* _What to work on_:
Every entry below is to be copied exactly, apart from any picture it holds.

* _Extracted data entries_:
Content starts
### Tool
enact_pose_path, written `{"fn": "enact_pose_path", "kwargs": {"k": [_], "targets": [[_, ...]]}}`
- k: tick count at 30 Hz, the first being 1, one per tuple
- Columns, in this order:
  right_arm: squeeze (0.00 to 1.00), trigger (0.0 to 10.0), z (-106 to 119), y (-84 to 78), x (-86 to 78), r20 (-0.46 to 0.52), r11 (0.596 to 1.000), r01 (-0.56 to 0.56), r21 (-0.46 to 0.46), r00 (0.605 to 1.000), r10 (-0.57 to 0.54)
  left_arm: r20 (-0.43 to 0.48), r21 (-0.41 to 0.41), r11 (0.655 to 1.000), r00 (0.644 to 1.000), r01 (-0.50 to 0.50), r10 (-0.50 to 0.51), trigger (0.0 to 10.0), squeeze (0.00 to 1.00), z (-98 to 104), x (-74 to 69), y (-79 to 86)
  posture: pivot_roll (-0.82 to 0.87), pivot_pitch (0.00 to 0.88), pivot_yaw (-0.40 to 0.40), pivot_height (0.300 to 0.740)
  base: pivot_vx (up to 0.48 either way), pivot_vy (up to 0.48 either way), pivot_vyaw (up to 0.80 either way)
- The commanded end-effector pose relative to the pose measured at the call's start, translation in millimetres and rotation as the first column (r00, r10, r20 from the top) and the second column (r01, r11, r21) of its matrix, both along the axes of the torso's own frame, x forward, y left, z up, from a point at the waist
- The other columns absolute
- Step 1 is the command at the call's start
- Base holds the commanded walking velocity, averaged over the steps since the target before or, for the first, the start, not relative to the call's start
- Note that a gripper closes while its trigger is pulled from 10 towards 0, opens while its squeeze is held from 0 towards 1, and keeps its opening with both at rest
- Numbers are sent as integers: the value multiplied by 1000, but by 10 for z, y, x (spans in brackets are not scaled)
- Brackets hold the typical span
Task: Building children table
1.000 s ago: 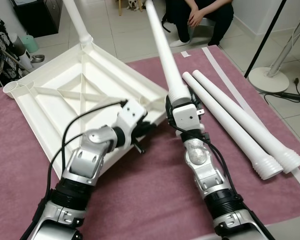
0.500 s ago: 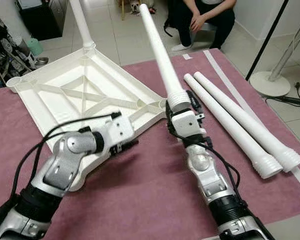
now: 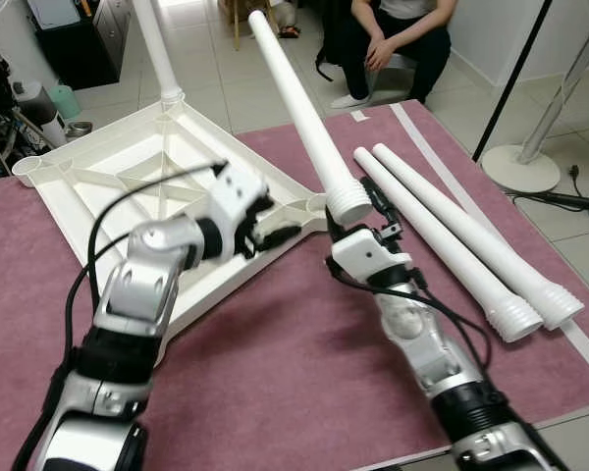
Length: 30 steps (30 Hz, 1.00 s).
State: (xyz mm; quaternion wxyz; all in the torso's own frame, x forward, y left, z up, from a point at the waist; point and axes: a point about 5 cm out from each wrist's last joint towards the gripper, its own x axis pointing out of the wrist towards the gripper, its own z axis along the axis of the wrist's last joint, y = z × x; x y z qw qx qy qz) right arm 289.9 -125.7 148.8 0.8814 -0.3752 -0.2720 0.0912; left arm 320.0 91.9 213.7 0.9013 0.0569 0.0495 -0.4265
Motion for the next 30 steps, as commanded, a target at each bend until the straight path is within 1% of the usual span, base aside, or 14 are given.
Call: {"fn": "enact_pose_path", "kwargs": {"k": [1,3,8,10,12,17,21,22,24,25,27,28,29,30], "targets": [[0,10000,22,81,-22,33,998,-51,-25,998,52,-15,-28,927,927,-374,374,10000,0,0,152,195,-38,0,139,740,0,0,0],[0,10000,7,81,-40,50,993,-74,-87,996,78,-97,-109,910,916,-400,390,10000,0,70,200,173,-38,0,139,740,0,0,0],[0,10000,-27,102,-61,68,982,-98,-160,992,110,-202,-154,895,900,-418,386,10000,0,130,225,104,-37,0,139,740,0,0,0],[0,10000,-41,122,-66,107,971,-92,-219,987,118,-310,-198,895,892,-399,329,10000,0,170,204,-64,-33,0,141,740,0,0,0],[0,10000,-27,154,-64,152,962,-88,-260,980,131,-362,-170,895,871,-413,333,10000,0,120,185,-192,-33,0,141,740,0,0,0],[0,10000,-7,177,-32,181,958,-71,-280,976,125,-469,-189,883,830,-429,303,10000,0,37,150,-312,-35,0,148,740,0,0,0],[0,10000,-47,162,-8,180,956,-62,-288,977,118,-553,-277,862,804,-424,218,10000,0,120,89,-417,-31,0,150,740,0,0,0],[0,10000,-57,162,-9,177,955,-63,-288,977,118,-566,-304,852,800,-426,198,10000,329,153,90,-416,-26,0,148,740,0,0,0],[0,10000,-67,163,-9,179,955,-63,-290,977,118,-579,-320,845,794,-428,184,10000,329,180,87,-413,-26,0,148,740,0,0,0],[0,10000,-82,163,-9,178,955,-62,-290,977,117,-546,-298,849,807,-437,224,10000,1000,207,102,-380,-26,0,148,740,0,0,0],[0,10000,-92,163,-8,178,955,-61,-290,977,116,-519,-279,852,816,-444,256,10000,1000,223,112,-358,-26,0,148,740,0,0,0],[0,10000,-101,162,-10,178,956,-58,-286,978,112,-400,-203,866,846,-457,353,10000,1000,239,138,-298,-21,0,143,740,0,0,0],[0,10000,-101,162,-10,178,956,-58,-286,978,112,-400,-203,866,846,-457,353,10000,1000,239,138,-298,-21,0,143,740,0,0,0],[0,10000,-106,160,-11,178,957,-56,-284,978,109,-305,-148,875,863,-461,403,10000,1000,244,147,-271,-21,0,143,740,0,0,0]]}}
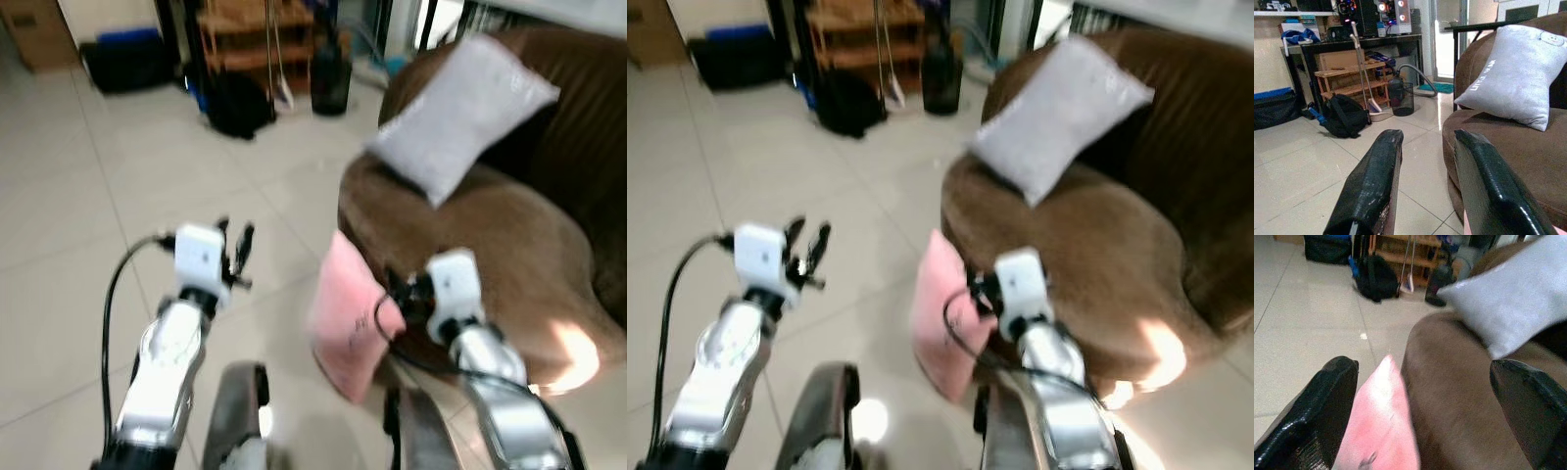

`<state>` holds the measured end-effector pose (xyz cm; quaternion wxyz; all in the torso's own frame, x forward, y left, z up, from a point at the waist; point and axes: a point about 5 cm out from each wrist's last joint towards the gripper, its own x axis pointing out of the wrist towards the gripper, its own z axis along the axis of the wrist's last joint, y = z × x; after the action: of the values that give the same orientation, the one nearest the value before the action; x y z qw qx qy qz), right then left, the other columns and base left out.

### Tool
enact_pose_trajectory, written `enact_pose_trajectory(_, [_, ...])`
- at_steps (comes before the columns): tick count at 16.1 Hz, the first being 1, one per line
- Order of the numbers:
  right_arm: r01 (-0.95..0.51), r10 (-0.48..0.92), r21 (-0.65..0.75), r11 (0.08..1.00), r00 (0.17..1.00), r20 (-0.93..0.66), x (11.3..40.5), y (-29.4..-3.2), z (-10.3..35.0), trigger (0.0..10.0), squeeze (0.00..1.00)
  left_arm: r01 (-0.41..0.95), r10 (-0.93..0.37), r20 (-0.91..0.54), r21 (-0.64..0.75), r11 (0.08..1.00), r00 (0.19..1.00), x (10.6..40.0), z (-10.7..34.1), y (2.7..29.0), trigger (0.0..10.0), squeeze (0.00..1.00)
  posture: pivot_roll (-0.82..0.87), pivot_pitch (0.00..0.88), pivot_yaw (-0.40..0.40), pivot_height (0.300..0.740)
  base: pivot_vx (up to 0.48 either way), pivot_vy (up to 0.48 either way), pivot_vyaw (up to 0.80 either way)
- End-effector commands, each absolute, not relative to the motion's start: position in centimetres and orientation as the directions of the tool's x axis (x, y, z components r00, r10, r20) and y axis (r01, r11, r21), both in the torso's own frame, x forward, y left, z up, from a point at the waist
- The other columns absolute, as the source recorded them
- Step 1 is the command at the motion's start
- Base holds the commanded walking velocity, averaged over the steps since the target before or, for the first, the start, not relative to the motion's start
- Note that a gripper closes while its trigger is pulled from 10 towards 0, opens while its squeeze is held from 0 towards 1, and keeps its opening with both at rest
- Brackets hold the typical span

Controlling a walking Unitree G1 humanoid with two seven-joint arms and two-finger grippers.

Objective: Move the pillow to the sofa from floor

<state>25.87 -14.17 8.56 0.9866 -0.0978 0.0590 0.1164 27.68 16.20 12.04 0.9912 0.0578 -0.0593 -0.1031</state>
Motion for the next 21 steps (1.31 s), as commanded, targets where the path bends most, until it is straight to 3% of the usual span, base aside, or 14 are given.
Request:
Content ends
* _Response area_:
### Tool
enact_pose_path, written `{"fn": "enact_pose_path", "kwargs": {"k": [_], "targets": [[_, ...]]}}`
- k: tick count at 30 Hz, the first being 1, one per tuple
- Columns, in this order:
  right_arm: squeeze (0.00 to 1.00), trigger (0.0 to 10.0), z (-106 to 119), y (-84 to 78), x (-86 to 78), r20 (-0.46 to 0.52), r11 (0.596 to 1.000), r01 (-0.56 to 0.56), r21 (-0.46 to 0.46), r00 (0.605 to 1.000), r10 (-0.57 to 0.54)
  left_arm: r20 (-0.43 to 0.48), r21 (-0.41 to 0.41), r11 (0.655 to 1.000), r00 (0.644 to 1.000), r01 (-0.50 to 0.50), r10 (-0.50 to 0.51), trigger (0.0 to 10.0), squeeze (0.00 to 1.00), z (-98 to 104), x (-74 to 69), y (-79 to 86)
  posture: pivot_roll (-0.82 to 0.87), pivot_pitch (0.00 to 0.88), pivot_yaw (-0.40 to 0.40), pivot_height (0.300 to 0.740)
  base: pivot_vx (up to 0.48 either way), pivot_vy (up to 0.48 either way), pivot_vyaw (up to 0.80 either way)
- The commanded end-effector pose relative to the pose measured at the call's start, translation in millimetres and rotation as the first column (r00, r10, r20 from the top) and the second column (r01, r11, r21) of its matrix, both along the axes of the torso's own frame, x forward, y left, z up, from a point at the waist
- The other columns absolute
- Step 1 is the command at the call's start
- Base holds the commanded walking velocity, averaged over the steps since the target before or, for the first, the start, not relative to the call's start
- Note that a gripper closes while its trigger is pulled from 10 towards 0, opens while its squeeze is held from 0 towards 1, and keeps its opening with both at rest
- Numbers are sent as integers: the value multiplied by 1000, but by 10 for z, y, x (spans in brackets are not scaled)
- Brackets hold the typical span
Task: Building children table
1.000 s ago: 
0.500 s ago: 
now: 
Length: 30 steps (30 Hz, 1.00 s).
State: (xyz mm; quaternion wxyz; all in the torso's own frame, x forward, y left, z up, from a point at the waist; point and axes: a point about 5 cm out from each wrist's last joint towards the gripper, its own x axis pointing out of the wrist towards the gripper, its own z axis along the axis of the wrist's last joint, y = z × x; x y z qw qx qy qz) right arm 289.9 -125.7 148.8 0.8814 -0.3752 -0.2720 0.0912; left arm 320.0 91.9 213.7 0.9013 0.0569 0.0495 -0.4265
Motion for the next 30 steps, as commanded, a target at each bend until the straight path is within 1% of the usual span, base aside, or 14 are given.
Call: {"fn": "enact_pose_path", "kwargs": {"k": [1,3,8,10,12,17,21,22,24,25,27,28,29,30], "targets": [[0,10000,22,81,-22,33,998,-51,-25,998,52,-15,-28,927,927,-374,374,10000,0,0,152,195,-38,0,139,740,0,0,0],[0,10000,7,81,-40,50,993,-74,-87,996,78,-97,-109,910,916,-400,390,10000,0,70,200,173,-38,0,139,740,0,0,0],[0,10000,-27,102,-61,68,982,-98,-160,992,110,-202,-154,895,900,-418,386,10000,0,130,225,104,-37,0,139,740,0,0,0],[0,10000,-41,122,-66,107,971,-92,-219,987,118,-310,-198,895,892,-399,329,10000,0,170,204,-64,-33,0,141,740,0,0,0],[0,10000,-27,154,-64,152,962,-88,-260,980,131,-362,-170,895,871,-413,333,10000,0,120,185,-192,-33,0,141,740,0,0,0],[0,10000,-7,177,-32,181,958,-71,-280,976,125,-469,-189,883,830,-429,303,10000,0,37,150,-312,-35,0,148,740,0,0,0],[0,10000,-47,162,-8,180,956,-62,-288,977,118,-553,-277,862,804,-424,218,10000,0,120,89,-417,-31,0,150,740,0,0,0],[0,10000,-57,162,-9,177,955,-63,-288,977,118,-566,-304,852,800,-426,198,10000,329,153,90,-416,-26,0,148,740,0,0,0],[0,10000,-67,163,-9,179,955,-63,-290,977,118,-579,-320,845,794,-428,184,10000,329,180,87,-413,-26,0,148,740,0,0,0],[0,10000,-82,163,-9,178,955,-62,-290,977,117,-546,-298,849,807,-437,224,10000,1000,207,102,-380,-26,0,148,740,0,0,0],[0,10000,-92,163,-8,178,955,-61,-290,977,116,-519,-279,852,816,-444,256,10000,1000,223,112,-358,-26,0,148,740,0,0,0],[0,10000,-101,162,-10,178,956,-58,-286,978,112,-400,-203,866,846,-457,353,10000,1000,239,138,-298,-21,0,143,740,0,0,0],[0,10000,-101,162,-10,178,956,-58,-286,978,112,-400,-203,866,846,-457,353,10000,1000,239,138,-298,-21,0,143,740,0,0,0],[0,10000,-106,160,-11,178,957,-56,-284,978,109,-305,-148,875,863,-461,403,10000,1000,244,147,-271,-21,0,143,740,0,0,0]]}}

`<state>` holds the measured end-effector pose (xyz cm; quaternion wxyz; all in the torso's own frame, x forward, y left, z up, from a point at the waist; point and axes: a point about 5 cm out from each wrist's last joint towards the gripper, its own x axis pointing out of the wrist towards the gripper, its own z axis along the axis of the wrist's last joint, y = z × x; after the action: of the values that give the same orientation, the one nearest the value before the action; x y z qw qx qy qz), right then left, the other columns and base left out.

### Tool
enact_pose_trajectory, written `enact_pose_trajectory(_, [_, ...])`
- at_steps (comes before the columns): tick count at 16.1 Hz, the first being 1, one per line
- Order of the numbers:
  right_arm: r01 (-0.95..0.51), r10 (-0.48..0.92), r21 (-0.65..0.75), r11 (0.08..1.00), r00 (0.17..1.00), r20 (-0.93..0.66), x (11.3..40.5), y (-29.4..-3.2), z (-10.3..35.0), trigger (0.0..10.0), squeeze (0.00..1.00)
  left_arm: r01 (-0.41..0.95), r10 (-0.93..0.37), r20 (-0.91..0.54), r21 (-0.64..0.75), r11 (0.08..1.00), r00 (0.19..1.00), x (10.6..40.0), z (-10.7..34.1), y (2.7..29.0), trigger (0.0..10.0), squeeze (0.00..1.00)
  posture: pivot_roll (-0.82..0.87), pivot_pitch (0.00..0.88), pivot_yaw (-0.40..0.40), pivot_height (0.300..0.740)
  base: pivot_vx (up to 0.48 either way), pivot_vy (up to 0.48 either way), pivot_vyaw (up to 0.80 either way)
- End-effector commands, each absolute, not relative to the motion's start: position in centimetres and orientation as the directions of the tool's x axis (x, y, z components r00, r10, r20) and y axis (r01, r11, r21), both in the torso's own frame, x forward, y left, z up, from a point at the waist
- The other columns absolute, as the source recorded them
- Step 1 is the command at the motion's start
- Base holds the commanded walking velocity, averaged over the steps since the target before or, for the first, the start, not relative to the motion's start
- Note that a gripper closes while its trigger is pulled from 10 towards 0, opens while its squeeze is held from 0 towards 1, and keeps its opening with both at rest
- Brackets hold the typical span

Controlling a walking Unitree G1 humanoid with two seven-joint arms and two-finger grippers.

Objective: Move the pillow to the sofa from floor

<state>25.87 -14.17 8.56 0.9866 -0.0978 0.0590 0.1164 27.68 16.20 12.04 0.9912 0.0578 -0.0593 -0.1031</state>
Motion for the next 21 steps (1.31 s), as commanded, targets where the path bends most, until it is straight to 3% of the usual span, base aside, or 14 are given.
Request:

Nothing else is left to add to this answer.